[Task to carry out]: Without the images, output every record exactly as it appears.

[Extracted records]
####################

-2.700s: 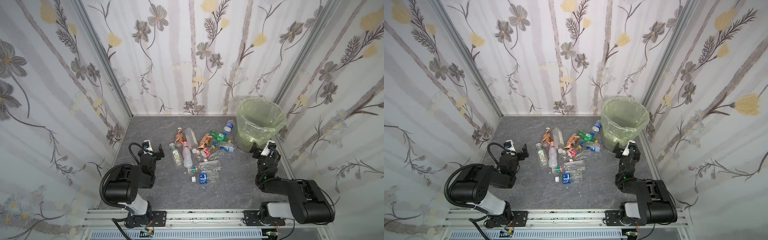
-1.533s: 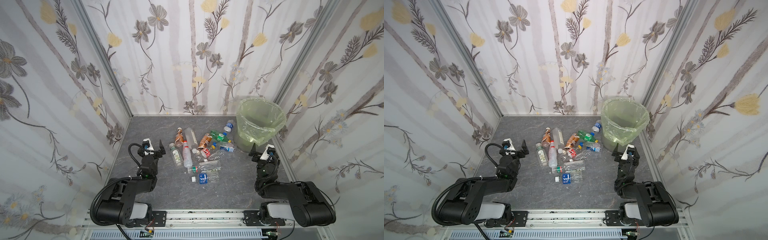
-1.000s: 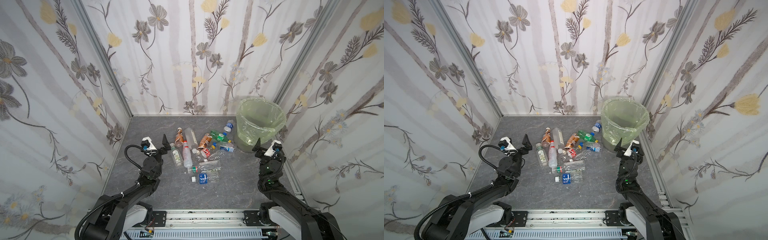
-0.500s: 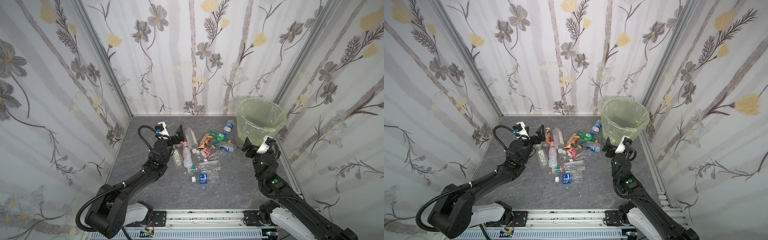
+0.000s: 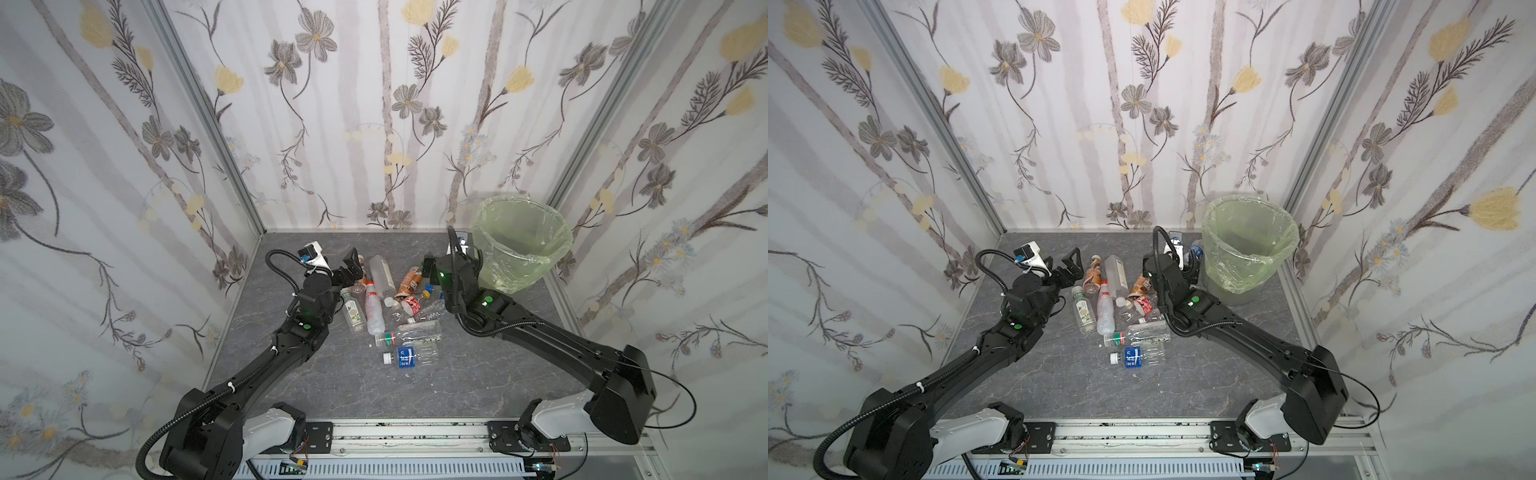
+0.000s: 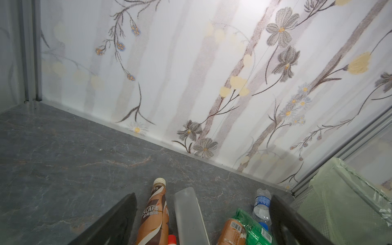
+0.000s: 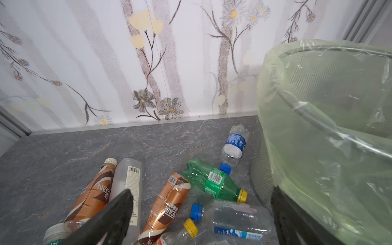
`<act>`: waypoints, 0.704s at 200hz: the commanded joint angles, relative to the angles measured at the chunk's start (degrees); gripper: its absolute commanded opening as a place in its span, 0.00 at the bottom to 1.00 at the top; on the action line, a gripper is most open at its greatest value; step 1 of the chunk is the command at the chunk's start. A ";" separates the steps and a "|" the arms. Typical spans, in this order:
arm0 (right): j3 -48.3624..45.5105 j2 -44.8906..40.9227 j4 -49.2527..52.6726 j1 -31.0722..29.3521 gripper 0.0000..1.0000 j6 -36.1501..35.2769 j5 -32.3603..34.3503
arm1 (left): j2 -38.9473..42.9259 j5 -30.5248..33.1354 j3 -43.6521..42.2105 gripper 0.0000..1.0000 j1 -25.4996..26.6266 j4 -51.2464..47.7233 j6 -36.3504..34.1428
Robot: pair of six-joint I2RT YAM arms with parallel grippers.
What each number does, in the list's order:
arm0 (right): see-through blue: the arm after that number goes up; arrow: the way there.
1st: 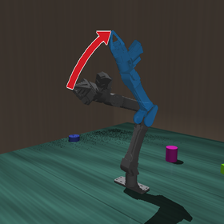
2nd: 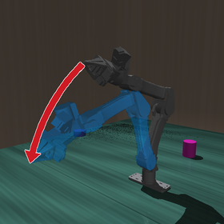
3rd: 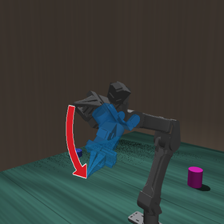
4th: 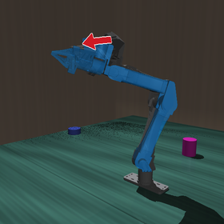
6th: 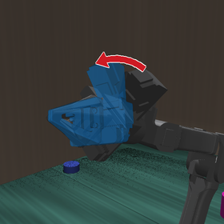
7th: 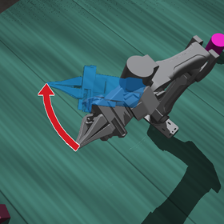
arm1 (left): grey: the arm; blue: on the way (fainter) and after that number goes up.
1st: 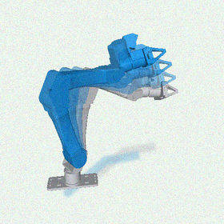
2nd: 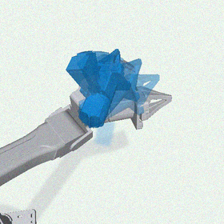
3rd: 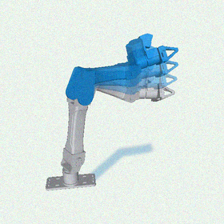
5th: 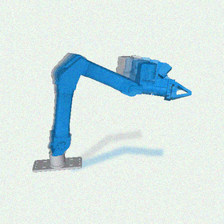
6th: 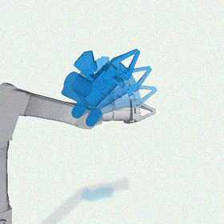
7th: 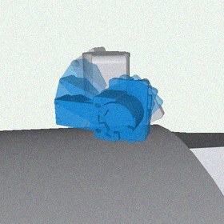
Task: Throw the plastic bottles in the bin
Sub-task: 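Grasp the blue-labelled water bottle with the right gripper while the left hovers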
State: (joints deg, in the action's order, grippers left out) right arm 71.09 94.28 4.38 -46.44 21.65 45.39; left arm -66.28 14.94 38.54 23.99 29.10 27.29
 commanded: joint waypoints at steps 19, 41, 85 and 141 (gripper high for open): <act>15.78 12.22 12.06 0.64 1.00 2.28 2.92 | 1.41 -5.58 1.19 1.00 -4.02 -10.05 8.76; 27.63 20.91 19.51 4.19 1.00 5.64 -2.95 | 1.42 -6.39 1.34 1.00 -5.31 -12.24 10.85; 44.92 35.50 25.95 8.31 1.00 8.04 -5.64 | 2.38 -8.47 1.42 1.00 -5.93 -13.55 11.76; 53.36 45.87 30.63 14.75 1.00 13.34 -7.61 | 0.23 -12.30 2.61 1.00 -5.92 -13.55 14.25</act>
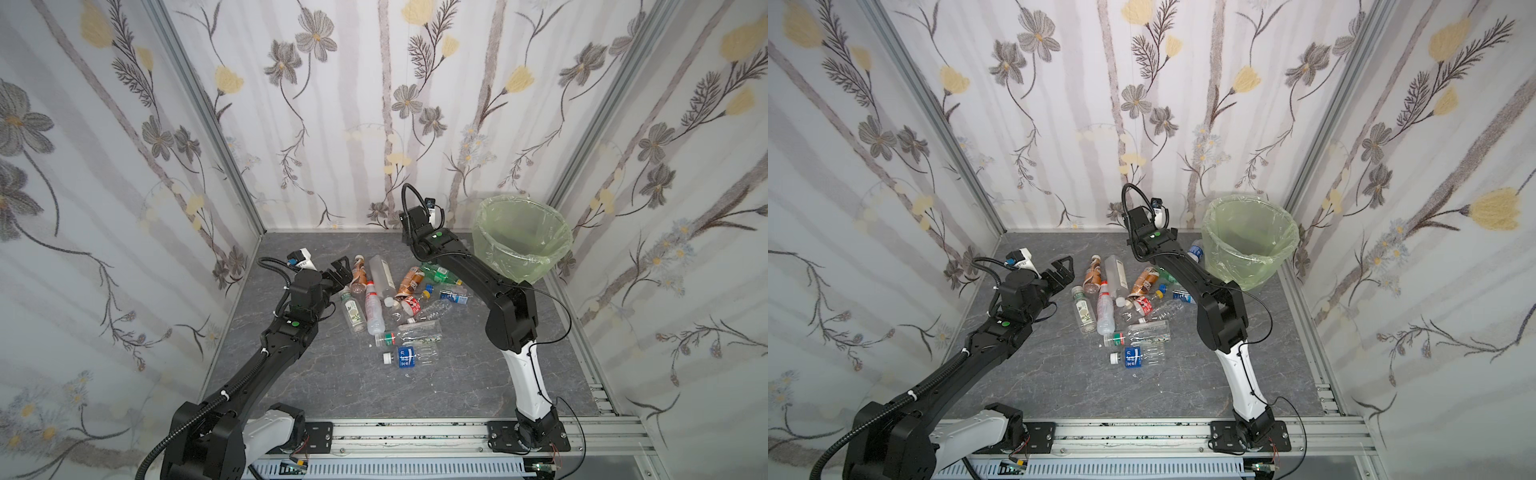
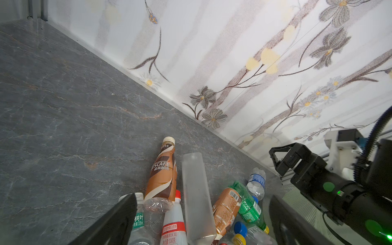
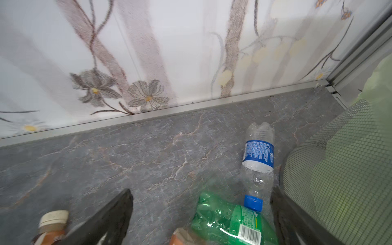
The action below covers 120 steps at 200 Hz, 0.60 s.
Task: Throw the plastic bottles in the bin
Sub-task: 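Grasp the blue-labelled water bottle with the right gripper while the left hovers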
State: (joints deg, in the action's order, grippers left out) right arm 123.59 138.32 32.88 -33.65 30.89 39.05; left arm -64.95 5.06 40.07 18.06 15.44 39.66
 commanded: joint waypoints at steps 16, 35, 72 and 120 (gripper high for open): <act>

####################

[Result]:
-2.700s: 
-1.533s: 
-1.000s: 
-0.500s: 
+0.000s: 
+0.000s: 
+0.000s: 
`<act>`: waypoints, 0.704s at 200hz: the commanded joint angles, relative to the angles measured at the chunk's start (degrees); gripper: its absolute commanded opening as a place in its span, 0.00 at the bottom to 1.00 at the top; on the action line, a gripper is most open at its greatest value; step 1 of the chunk is the command at the chunk's start. A ";" separates the steps and a "|" the arms. Typical spans, in this order:
arm0 (right): j3 -48.3624..45.5105 j2 -44.8906..40.9227 j4 -49.2527..52.6726 j1 -31.0722..29.3521 gripper 0.0000..1.0000 j6 -36.1501..35.2769 j5 -32.3603..34.3503
arm1 (left): j2 -38.9473..42.9259 j5 -30.5248..33.1354 j3 -43.6521..42.2105 gripper 0.0000..1.0000 j1 -25.4996..26.6266 j4 -51.2464..47.7233 j6 -36.3504..34.1428
Robot: pair of six-joint I2RT YAM arms with parallel grippers.
What each number does, in the list's order:
arm0 (right): see-through blue: the arm after that number goes up; arrow: the way there.
1st: 
2nd: 
3rd: 
4th: 
6th: 
7th: 
arm1 (left): grey: the arm; blue: on the way (fainter) and after that number goes up.
1st: 
2nd: 
3rd: 
5th: 
6th: 
7th: 
Task: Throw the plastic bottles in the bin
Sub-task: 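Grasp the blue-labelled water bottle with the right gripper while the left hovers
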State: (joints deg, in the action's order, grippers left out) right arm 71.09 94.28 4.38 -46.44 21.65 45.39; left arm -66.28 14.94 38.54 23.99 29.10 27.29
 commanded: joint waypoints at steps 19, 41, 85 and 141 (gripper high for open): <act>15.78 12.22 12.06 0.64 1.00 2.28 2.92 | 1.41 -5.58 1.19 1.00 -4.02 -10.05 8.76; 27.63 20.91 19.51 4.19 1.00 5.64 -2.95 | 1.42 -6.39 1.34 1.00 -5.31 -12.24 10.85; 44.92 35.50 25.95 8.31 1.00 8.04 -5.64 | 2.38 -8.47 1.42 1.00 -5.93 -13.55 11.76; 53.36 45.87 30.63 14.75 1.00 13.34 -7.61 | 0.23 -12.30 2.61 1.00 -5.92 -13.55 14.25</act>
The action below covers 120 steps at 200 Hz, 0.60 s.
Task: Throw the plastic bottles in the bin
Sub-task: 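Grasp the blue-labelled water bottle with the right gripper while the left hovers
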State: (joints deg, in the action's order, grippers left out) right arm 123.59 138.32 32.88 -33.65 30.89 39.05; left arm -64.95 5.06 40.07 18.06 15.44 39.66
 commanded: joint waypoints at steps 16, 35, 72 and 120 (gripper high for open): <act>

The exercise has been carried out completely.